Engineers Nova Scotia formally established the Women In Engineering Committee in 2014.
Vision: To promote the increased participation and advancement of women in the engineering profession.
Purpose: To actively work towards the goal of having 30% of newly licensed engineers as women by 2030 and to support the women members of Engineers Nova Scotia through planning and promotion of networking and outreach activities.
In recognition of the interest and opportunities, the Committee created three subcommittees that all Engineers Nova Scotia members are welcome to be part of. Here is a list of those subcommittees, their purpose and some potential projects.
1) Youth Engagement: Develops and nurtures relationships with other groups interested in the promotion of Engineering (and other STEM areas) to youth in Nova Scotia. Improving engagement of underrepresented groups in these roles by:
- Promoting the career - utilizing connections to promote Engineering to youth
- Supporting events - providing guidance, materials, and volunteers as required
- Providing advice - facilitating and promoting events presented by Engineers
2) Improving Work Conditions: Identifies and creates resources to assist members and employers in creating equitable, diverse and inclusive workplaces.
- Best practices guide development
- Database of resources
3) Networking and Mentorship: Fosters relationships between members with different lived experiences to increase a sense of belonging in the profession by sharing stories, providing guidance, encouraging understanding, and developing skills.

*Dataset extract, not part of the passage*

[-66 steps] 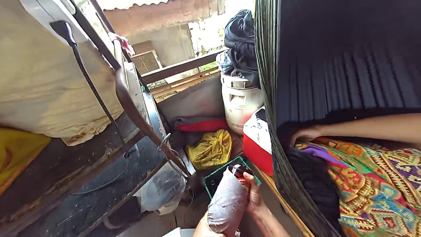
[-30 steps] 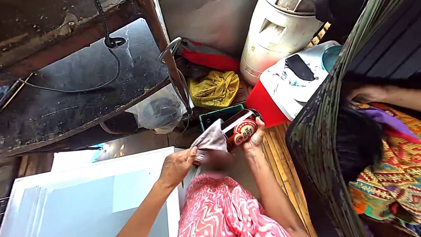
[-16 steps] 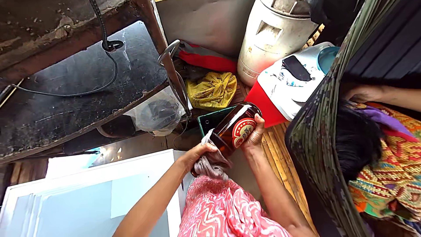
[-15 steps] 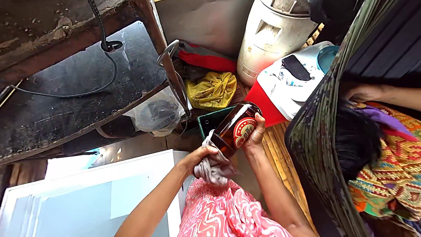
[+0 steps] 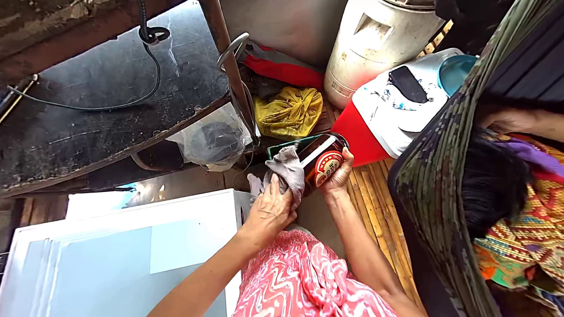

- Skill development sessions, workshops
If you are interested in contributing to one of these subcommittees please send an email to firstname.lastname@example.org identifying which subcommittee you are most interested in.
Engineers Canada, in partnership with Geoscientists Canada, recently released Managing Transitions: Before, During and After Leave, which is intended to assist engineers and geoscientists who are considering maternity or parental leave and their employers. It provides extensive checklists and outlines steps that individuals, supervisors and companies can take to help smoothly off and on ramp employees taking a leave of absence.
“This guide will be a tremendous resource for new parents and for their employers,” said Kim Allen, FEC, P.Eng., the Chief Executive Officer of Engineers Canada. “The guide and its recommendations will go a long way to creating welcoming workplaces in the engineering and geoscience professions with good leave practices that will attract talented employees.”
Engineers Canada and Geoscientists Canada are both dedicated to enhancing gender diversity in their respective professions, where women remain under-represented.
Engineers Canada and Geoscientists Canada thank the Association of Professional Engineers and Geoscientists Alberta (APEGA), and acknowledge the groundbreaking work done by the women and men of the Women in APEGA group. That group created the foundational document, Managing Transitions: Before, During and After Leave, upon which this national guide is based.
Engineers Canada also thanks its Sustainable Profession Committee for their contribution to this national guide.